Here she was in the middle of the end-of-year party held, as usual, by the illustrious Headmistress at her cottage, a stone’s throw from the school itself. And instead of focusing on the things at hand, such as the rather decent whiskey she was clutching, Sam’s mind was miles away.

She tried to subtly shake her head to dispel the treacherous memories and focus on the present. Joanne, her erstwhile friend, mentor, and for all intents and purposes mother figure, was grinning and enjoying herself, sipping on her own drink. Sam willed her brain to function and tried to form coherent words. What was that? Brats?

“Hush, Jo, or they will think you hate the children or dislike being a teacher here at Dragons. Plus didn’t you win the sweepstakes when Sky Blue took all the awards this year? You should be thrilled.”

She recalled the ultra-competitive finals of the lacrosse and soccer championships, where Sky Blue House had claimed glory in the dying seconds of both games. Sure, it devolved into a brawl, as these things usually did, with the girls as animated and excited as they were. Still, it had certainly been much more interesting than their total domination in the Debate Club she herself chaired. But Sam would take that observation to her grave. As far as her public stance was concerned, Debate Club ruled and was the absolute best and most riveting activity in the Academy. If she privately enjoyed cheering for the Sky Blues during their sports competitions, no one needed to be the wiser. And if under duress, she could always tell them she’d been a Sky Blue once upon a time herself, when she had attended Dragons and worn the Dragonette uniform.

“I am thrilled. For a second there I thought Amber House would beat the Sky Blues in the soccer championship, but your house persevered, little one.”

Sam had to smile at the old nickname that tended to pop up every time she and her friend found themselves alone. Joanne had called her that when she was five, and still did so now that Sam was almost thirty and no longer little by anyone’s stretch of the imagination, standing at a pretty commanding height. In fact, just the right height to have looked directly into those intriguing eyes and to not have to bend her head to kiss those sensual full lips that night three months ago.

“Where do you keep disappearing to, my girl?” Joanne gave her a knowing gaze, and Sam suddenly felt like she was five again and Joanne had caught her with jam smears all over her face, despite claiming that she had not been down at the kitchens stealing blueberry pie filling.

“Ah, Jo…”

“‘Jo’ nothing.
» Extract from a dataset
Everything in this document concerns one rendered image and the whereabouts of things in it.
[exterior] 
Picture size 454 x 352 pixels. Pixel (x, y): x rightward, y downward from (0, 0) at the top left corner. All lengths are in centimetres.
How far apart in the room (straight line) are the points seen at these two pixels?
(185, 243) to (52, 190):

You’ve been acting like this ever since you came back from that conference in New York. Three months ago, was it? Spacing out. Daydreaming. What has gotten into you, Sam? Or should I say who?” The older woman’s eyes were twinkling with mischief.

“Oh my god!”

Sam’s scandalized hiss made Joanne laugh out loud.
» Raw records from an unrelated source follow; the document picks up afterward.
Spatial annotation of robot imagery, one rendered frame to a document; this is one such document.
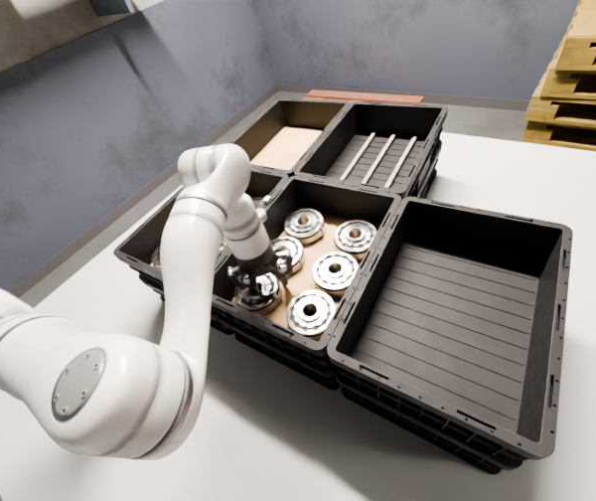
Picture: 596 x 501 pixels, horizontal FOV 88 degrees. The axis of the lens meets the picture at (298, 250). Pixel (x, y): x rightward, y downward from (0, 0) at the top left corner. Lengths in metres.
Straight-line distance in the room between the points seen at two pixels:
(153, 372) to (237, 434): 0.50
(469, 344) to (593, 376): 0.27
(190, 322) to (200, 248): 0.08
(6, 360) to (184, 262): 0.20
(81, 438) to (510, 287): 0.69
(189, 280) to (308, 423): 0.46
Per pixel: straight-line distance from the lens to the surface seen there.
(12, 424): 1.14
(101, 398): 0.28
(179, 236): 0.38
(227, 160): 0.45
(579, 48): 1.96
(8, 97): 2.62
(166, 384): 0.30
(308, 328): 0.62
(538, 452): 0.52
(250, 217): 0.52
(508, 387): 0.64
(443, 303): 0.68
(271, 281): 0.70
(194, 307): 0.36
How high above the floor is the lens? 1.41
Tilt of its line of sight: 48 degrees down
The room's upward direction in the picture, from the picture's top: 18 degrees counter-clockwise
“Girly, you are forgetting that I listened to you go on and on and on about Abigail Hodges when you were fifteen. It was all you talked about, her hair, her smile, her eyes, her—” Joanne made a demonstrative move with her hands in front of her chest, and Sam all but choked on her whiskey.

“Shhhh, Jo!” Sam looked nervously around to see if anyone paid any attention to them, but with the party in full swing, she could count on relative privacy. Still, her sexuality wasn’t something she wished to discuss around her colleagues. “Someone will hear. And I have never mentioned her attributes.”

“Always a worrier, little one. People are too busy getting drunk to care about us. You were easy to tease then, and you are easy to tease now, Sam.”

Joanne chuckled, obviously tickled pink by having the upper hand over her protégé. Sam pouted at how easily she was still falling into these situations with Joanne. She loved her like the mother she had never known, but damn if it wasn’t just a touch annoying that Joanne could still read her like an open book.

“Jokes aside, I worry about you. You haven’t been yourself lately. You can beat around the bush all you want, but you are broody, you spend way too much time on that cliff of yours where you think nobody can see you, and your head is somewhere else. Or is it your heart? Nether regions?”

Sam groaned and hid her face in her hands as Joanne simply laughed at her again and gave her a brief hug.

“Okay, okay, I will stop teasing you, but we are not done with this conversation, not by a long shot. Something clearly happened in New York.” Sam tried to school her features into the best poker face she could muster, but Joanne just raised her eyebrow and Sam smiled sheepishly. Both of them were well aware that Sam’s aforementioned poker face was so bad, it was rather legendary around the school.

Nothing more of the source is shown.